Sun, Jul 11, 2004 - Page 3 News List

Lu's comments on storm victims add fuel to critics' ire

By Lin Chieh-yu  /  STAFF REPORTER

Despite criticism from all political parties and from residents of areas devastated by Tropical Storm Mindulle, Vice President Annette Lu (呂秀蓮) yesterday defended her idea of moving storm victims from central Taiwan's mountain areas to Central America to give them a new start.

"I don't care about those criticisms. No matter which people attack me, I am only concerned about my responsibility to history," Lu said. "We must show more respect to heaven, earth and humankind; then we can succeed in avoiding more natural disasters in the future."

Lu reaffirmed her idea that the Cabinet should organize a "special administration" to manage and protect the country's mountain areas.

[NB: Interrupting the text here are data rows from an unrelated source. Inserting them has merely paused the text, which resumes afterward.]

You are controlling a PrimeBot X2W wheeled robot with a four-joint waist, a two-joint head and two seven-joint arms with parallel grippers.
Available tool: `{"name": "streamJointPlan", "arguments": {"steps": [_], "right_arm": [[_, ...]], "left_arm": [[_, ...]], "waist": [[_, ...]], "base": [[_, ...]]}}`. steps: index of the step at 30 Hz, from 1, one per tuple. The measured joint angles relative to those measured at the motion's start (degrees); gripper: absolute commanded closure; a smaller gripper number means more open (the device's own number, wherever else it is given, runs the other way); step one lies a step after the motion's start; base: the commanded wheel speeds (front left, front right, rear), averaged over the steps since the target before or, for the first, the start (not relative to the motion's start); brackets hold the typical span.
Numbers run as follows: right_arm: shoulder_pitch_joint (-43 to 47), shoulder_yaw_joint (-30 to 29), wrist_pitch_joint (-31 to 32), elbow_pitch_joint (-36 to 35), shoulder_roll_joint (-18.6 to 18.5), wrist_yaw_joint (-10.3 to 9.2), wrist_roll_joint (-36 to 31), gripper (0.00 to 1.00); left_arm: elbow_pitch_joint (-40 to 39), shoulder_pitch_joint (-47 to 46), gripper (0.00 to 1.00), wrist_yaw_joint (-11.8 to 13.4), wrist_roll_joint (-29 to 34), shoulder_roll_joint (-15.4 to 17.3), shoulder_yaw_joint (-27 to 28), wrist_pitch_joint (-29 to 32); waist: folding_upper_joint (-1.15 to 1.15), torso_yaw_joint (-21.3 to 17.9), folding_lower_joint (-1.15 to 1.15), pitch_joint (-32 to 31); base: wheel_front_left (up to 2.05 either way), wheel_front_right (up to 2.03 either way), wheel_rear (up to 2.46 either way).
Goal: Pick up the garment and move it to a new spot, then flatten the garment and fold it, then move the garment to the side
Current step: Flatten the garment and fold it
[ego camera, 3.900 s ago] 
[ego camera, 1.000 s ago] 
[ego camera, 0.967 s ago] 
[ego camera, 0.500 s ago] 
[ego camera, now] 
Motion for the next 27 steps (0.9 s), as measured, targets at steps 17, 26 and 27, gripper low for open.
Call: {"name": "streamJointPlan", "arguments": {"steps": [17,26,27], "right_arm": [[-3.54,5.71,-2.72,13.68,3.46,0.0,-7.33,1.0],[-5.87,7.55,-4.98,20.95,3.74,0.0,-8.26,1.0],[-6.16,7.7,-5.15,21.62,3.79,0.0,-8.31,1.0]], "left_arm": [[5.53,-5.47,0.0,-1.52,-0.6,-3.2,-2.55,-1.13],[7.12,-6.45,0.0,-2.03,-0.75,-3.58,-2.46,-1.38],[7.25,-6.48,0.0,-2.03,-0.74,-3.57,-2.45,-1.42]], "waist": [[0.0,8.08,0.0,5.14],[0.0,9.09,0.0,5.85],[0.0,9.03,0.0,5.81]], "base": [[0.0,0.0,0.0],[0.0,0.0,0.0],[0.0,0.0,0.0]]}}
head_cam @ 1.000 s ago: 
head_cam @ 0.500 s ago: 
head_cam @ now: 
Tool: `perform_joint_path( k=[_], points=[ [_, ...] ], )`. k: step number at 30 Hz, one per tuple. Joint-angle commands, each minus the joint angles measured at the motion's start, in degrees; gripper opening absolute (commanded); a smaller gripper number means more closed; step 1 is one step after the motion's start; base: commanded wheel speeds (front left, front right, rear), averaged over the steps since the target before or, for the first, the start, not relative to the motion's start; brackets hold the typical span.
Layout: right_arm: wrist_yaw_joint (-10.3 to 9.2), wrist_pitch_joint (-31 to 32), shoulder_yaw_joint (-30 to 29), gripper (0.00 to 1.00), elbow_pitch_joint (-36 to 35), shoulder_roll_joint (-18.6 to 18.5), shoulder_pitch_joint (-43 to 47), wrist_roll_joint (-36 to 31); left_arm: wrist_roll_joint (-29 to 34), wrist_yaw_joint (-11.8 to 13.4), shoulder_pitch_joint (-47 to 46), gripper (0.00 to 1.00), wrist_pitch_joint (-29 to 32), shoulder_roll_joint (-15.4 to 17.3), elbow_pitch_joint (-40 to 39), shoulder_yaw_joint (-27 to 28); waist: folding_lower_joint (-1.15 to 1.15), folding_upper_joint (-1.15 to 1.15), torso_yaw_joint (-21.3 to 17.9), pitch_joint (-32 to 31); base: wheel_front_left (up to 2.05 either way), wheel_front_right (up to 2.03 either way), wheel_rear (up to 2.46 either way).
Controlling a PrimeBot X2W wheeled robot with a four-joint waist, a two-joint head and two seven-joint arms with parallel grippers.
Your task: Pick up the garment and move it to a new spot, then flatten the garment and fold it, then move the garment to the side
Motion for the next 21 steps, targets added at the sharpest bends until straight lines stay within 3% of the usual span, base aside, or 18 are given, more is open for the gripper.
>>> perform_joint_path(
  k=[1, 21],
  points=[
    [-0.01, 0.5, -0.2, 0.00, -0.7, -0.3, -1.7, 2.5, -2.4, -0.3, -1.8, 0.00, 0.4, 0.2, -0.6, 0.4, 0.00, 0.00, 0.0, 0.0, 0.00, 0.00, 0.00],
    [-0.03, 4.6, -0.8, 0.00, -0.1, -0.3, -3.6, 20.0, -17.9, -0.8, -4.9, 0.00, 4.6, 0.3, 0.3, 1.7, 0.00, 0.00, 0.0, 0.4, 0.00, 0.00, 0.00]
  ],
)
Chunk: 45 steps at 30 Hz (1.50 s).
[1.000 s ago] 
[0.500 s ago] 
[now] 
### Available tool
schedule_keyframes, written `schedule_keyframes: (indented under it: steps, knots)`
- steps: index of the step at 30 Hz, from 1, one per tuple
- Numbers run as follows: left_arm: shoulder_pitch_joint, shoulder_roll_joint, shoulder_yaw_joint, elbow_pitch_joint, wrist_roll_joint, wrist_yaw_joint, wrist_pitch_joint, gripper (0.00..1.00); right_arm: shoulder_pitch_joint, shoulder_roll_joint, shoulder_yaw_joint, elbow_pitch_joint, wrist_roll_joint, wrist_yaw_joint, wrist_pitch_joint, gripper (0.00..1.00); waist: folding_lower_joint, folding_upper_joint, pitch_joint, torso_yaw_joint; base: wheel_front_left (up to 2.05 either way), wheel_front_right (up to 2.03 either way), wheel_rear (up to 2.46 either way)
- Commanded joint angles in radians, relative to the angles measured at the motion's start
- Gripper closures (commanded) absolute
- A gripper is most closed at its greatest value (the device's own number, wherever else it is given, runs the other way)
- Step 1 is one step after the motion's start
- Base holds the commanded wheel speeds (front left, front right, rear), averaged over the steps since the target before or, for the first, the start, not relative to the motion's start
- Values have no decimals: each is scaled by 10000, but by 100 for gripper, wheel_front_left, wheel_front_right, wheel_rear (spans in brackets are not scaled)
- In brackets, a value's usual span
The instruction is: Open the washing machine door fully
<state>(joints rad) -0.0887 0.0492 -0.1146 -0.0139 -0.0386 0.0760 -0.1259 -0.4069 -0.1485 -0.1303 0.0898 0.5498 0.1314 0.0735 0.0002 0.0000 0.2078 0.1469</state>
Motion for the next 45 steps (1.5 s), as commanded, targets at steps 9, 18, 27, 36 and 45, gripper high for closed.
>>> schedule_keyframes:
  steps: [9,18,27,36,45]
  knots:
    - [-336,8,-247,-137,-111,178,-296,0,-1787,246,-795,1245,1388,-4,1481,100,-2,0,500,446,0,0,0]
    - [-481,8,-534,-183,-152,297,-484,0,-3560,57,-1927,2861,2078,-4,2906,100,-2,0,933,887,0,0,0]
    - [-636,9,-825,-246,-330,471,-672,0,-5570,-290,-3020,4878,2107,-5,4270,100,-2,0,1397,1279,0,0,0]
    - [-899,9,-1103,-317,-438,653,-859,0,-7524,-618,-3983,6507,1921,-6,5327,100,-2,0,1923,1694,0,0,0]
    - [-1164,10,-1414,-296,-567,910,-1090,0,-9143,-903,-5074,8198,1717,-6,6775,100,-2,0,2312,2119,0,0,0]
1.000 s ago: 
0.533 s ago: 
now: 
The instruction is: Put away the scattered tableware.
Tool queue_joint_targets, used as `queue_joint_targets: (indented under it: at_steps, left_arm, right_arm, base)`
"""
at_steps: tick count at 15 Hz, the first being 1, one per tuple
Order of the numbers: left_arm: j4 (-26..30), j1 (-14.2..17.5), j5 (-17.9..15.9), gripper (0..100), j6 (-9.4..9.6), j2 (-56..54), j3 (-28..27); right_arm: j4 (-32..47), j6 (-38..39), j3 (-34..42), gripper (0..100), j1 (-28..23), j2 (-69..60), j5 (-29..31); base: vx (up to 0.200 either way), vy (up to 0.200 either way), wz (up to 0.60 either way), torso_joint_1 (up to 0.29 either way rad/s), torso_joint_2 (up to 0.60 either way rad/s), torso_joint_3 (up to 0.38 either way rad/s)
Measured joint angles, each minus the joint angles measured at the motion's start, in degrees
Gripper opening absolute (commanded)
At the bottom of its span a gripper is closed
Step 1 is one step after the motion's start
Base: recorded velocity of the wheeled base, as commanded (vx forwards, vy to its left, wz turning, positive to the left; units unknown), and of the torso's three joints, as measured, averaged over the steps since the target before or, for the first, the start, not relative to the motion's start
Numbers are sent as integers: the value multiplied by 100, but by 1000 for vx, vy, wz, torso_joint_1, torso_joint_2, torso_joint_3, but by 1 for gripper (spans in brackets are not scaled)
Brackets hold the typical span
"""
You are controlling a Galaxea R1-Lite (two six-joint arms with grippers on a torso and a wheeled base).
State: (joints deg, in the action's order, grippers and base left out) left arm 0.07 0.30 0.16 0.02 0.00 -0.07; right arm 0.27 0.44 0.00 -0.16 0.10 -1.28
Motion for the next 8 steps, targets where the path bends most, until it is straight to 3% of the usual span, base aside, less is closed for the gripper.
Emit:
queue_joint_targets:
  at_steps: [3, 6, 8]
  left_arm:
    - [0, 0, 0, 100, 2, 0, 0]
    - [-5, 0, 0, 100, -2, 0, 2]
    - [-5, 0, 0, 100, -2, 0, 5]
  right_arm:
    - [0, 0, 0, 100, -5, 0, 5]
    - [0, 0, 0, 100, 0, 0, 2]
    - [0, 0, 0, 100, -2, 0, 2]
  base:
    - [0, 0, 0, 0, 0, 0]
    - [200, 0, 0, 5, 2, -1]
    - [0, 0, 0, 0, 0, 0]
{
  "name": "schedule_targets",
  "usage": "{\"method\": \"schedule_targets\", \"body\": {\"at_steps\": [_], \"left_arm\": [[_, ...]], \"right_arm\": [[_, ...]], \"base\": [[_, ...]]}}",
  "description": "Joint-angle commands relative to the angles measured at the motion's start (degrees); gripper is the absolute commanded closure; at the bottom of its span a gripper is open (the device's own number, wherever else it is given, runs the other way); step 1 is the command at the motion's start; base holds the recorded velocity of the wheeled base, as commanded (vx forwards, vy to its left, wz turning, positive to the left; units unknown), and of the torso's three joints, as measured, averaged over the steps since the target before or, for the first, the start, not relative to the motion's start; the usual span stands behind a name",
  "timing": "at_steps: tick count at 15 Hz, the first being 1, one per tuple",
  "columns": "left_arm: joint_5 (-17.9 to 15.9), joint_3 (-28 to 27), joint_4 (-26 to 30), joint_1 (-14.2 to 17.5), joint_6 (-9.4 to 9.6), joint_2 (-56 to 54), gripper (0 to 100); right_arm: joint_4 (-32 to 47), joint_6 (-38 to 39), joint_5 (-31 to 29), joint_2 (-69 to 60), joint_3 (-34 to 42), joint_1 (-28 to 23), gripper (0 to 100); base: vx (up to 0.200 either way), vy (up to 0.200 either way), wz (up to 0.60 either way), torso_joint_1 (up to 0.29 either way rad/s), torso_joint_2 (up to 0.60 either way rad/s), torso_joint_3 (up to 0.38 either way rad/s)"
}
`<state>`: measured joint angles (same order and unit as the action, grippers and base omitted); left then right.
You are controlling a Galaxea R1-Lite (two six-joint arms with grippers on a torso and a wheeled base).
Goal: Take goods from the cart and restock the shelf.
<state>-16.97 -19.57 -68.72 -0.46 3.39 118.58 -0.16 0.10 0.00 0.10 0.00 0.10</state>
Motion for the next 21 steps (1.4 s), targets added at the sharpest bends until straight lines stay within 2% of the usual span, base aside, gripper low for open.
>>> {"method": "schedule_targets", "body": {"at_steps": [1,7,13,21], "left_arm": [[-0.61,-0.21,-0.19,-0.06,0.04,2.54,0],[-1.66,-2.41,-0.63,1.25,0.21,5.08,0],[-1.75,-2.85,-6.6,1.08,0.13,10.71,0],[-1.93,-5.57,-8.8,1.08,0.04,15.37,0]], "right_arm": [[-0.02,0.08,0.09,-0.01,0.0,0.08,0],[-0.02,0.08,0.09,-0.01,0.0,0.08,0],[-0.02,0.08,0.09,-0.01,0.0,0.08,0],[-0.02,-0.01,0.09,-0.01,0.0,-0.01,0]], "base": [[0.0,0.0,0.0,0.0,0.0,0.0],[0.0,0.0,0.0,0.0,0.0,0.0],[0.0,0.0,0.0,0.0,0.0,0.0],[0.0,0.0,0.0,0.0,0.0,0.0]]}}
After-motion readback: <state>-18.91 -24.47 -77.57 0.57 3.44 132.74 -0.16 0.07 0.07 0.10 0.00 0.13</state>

She also said that "The government must have an advanced immigration policy, because Taiwan is so small while the population is increasing quickly."

Lu made her remarks yesterday while attending the opening of an Aboriginal exhibition hall in Taoyuan County.

She said her purpose is to encourage Taiwanese people to develop enterprises overseas to expand Taiwan's "territory," especially when two-thirds of the land in Taiwan's mountainous areas has been over-cultivated in past decades.

"Premier Yu Shyi-kun has told his Cabinet to proceed in offering post-disaster relief, but I would like to lead the public to think about our future," she said.

Lu also suggested that the Ministry of National Defense should enhance military training to cope with natural disasters.

Lu's remarks failed to ease criticisms, and one new comment -- her assertion that Aboriginal tribes were not the original inhabitants of Taiwan -- provoked further anger from Aboriginal communities.

"Is the purpose of the vice president to try to demolish history?" said Aboriginal Legislator Walis Pelin (瓦歷斯 貝林). "And is she prepared to be our enemy?"

Many Democratic Progressive Party (DPP) legislators were worried that Lu may ruin the ruling party's chances in the legislative elections.

Senior Presidential Advisor Koo Kuan-min (辜寬敏), who had opposed President Chen Shui-bian's (陳水扁) selection of Lu as his running mate in the March 20 presidential election, yesterday urged Lu to "demonstrate basic respect to authority" as a member of the government.

"I think that everybody is used to her inappropriate remarks, so is her new suggestion really so serious?" said Koo.

Koo said that after Chen won the election, "it is just like [Chen] is holding a bomb, when you don't know when it will go off."

"Under such difficult circumstances [as the storm], the government should do more than just talk, not to mention that the vice president's job is not to serve as a commentator," he said.

"However, just as it is impossible to stop the Tamsui River from flowing, one can not silence a vice president just by blocking up her mouth," Koo said. "She has to realize the duty of a vice president."